* About this exercise
Work out how many lines in the material beneath contain "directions". Give only that number.
Task input START
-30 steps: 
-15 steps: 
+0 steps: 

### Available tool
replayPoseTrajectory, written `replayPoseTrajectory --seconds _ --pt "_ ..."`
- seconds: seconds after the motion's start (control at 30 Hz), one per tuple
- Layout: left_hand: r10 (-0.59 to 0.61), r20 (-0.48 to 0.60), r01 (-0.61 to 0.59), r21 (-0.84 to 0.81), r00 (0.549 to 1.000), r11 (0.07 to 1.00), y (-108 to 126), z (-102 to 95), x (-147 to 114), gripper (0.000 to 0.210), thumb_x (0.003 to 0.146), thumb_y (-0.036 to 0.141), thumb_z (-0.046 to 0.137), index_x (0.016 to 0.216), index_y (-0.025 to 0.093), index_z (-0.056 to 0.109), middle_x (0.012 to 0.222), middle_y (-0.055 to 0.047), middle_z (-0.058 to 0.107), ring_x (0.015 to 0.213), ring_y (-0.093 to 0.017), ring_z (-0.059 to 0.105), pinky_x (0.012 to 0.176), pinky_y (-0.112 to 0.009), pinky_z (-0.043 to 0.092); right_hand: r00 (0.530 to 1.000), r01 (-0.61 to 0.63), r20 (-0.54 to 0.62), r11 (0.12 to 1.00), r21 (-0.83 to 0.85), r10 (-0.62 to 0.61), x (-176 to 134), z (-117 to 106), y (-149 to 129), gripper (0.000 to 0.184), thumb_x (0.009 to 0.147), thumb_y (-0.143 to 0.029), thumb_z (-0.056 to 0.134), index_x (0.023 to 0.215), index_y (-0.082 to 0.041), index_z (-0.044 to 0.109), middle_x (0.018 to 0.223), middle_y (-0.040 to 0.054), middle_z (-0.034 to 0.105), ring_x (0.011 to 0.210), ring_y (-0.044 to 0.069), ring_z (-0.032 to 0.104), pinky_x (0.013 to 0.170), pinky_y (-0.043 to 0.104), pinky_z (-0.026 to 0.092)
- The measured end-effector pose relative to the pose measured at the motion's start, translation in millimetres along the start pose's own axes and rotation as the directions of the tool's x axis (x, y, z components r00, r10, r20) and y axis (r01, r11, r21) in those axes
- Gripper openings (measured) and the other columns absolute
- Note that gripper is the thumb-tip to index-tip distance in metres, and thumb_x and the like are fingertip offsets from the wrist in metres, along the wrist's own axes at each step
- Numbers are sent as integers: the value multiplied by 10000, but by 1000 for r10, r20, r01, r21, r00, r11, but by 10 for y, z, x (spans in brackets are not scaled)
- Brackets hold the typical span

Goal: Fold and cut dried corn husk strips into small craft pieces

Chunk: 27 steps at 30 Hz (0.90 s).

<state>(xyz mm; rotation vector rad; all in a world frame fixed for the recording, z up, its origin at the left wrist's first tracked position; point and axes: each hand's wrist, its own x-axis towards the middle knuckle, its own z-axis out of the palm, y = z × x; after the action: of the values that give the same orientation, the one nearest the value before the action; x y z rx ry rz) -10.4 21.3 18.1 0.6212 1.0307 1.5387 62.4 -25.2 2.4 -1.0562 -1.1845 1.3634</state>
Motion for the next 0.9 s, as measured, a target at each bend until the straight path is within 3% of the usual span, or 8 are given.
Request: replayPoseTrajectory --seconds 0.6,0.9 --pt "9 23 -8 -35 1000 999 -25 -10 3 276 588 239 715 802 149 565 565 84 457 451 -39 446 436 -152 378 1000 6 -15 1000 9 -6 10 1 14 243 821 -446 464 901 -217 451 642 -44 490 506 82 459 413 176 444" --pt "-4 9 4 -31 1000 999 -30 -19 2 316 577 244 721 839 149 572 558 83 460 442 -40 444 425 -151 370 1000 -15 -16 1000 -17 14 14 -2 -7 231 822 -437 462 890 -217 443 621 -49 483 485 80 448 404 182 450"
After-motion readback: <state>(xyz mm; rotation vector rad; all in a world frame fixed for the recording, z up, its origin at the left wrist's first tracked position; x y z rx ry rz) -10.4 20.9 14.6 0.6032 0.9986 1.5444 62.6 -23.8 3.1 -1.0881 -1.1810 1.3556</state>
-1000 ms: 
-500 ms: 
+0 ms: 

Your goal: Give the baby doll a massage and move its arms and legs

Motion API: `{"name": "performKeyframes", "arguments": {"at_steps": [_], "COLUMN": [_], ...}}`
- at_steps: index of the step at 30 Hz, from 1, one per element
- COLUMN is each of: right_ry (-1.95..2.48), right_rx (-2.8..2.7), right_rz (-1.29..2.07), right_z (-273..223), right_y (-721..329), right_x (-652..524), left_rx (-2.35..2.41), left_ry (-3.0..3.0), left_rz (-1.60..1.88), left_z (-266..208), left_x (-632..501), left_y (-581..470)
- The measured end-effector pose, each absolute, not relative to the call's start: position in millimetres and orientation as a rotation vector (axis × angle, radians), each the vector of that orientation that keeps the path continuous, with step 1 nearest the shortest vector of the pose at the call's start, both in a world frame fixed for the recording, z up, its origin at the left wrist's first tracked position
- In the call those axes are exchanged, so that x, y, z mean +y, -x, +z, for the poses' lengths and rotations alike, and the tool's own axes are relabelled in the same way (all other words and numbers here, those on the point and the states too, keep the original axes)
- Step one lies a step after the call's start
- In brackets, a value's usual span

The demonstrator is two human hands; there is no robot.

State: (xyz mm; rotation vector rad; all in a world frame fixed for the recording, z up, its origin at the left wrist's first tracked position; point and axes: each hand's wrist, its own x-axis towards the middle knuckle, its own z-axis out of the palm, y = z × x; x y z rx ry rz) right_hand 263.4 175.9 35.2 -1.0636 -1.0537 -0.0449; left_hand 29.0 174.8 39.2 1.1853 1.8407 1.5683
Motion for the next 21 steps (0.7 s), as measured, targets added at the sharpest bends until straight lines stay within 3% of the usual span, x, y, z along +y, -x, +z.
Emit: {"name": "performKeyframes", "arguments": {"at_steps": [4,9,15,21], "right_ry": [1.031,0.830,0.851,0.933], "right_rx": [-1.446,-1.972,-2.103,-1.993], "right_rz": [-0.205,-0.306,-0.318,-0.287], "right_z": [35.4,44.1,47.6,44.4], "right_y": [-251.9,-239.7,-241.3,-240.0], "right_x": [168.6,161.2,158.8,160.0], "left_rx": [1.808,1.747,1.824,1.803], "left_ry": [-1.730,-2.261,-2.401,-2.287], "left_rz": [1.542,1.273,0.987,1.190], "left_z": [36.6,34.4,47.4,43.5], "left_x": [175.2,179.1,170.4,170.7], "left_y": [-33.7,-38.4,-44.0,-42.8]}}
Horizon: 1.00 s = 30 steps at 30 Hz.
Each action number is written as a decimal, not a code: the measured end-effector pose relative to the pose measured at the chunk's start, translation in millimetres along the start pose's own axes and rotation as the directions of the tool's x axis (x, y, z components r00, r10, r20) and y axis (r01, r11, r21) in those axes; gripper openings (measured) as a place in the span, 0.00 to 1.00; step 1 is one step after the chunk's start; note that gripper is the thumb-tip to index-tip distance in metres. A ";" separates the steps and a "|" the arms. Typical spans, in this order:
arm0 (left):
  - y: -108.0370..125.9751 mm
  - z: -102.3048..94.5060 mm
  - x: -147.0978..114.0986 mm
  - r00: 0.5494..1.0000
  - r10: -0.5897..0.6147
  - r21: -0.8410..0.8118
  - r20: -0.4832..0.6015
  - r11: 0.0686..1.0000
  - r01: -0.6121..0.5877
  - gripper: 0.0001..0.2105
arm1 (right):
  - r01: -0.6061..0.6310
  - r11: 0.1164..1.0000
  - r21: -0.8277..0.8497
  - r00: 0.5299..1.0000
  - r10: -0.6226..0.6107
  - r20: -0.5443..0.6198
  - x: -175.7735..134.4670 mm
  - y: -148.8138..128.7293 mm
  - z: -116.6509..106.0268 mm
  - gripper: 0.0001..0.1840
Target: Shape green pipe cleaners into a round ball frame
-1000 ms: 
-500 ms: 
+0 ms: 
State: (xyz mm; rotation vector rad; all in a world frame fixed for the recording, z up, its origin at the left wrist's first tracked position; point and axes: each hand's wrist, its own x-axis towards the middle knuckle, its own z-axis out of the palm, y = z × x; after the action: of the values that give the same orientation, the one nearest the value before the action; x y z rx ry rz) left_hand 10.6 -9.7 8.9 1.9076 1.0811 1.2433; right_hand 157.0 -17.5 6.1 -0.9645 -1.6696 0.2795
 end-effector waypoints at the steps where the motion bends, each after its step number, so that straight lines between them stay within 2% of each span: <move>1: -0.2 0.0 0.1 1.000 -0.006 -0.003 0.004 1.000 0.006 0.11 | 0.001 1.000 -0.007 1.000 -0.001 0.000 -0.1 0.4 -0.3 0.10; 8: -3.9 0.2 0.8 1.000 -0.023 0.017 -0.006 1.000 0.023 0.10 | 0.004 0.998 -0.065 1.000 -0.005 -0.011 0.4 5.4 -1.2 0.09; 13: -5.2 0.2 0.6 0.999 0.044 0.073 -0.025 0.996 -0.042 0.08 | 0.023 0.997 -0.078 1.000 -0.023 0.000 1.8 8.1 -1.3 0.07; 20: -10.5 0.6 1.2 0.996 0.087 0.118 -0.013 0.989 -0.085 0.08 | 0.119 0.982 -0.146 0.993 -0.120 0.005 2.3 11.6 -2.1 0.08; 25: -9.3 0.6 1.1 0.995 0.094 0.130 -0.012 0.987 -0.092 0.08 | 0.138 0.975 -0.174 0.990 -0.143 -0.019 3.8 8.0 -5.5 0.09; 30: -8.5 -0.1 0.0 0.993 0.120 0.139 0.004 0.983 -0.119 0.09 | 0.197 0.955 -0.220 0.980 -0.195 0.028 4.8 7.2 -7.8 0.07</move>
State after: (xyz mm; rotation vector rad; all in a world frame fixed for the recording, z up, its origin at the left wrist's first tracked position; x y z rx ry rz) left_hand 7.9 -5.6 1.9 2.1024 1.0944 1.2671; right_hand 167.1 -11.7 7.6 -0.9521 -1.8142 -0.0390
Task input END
* Response box
2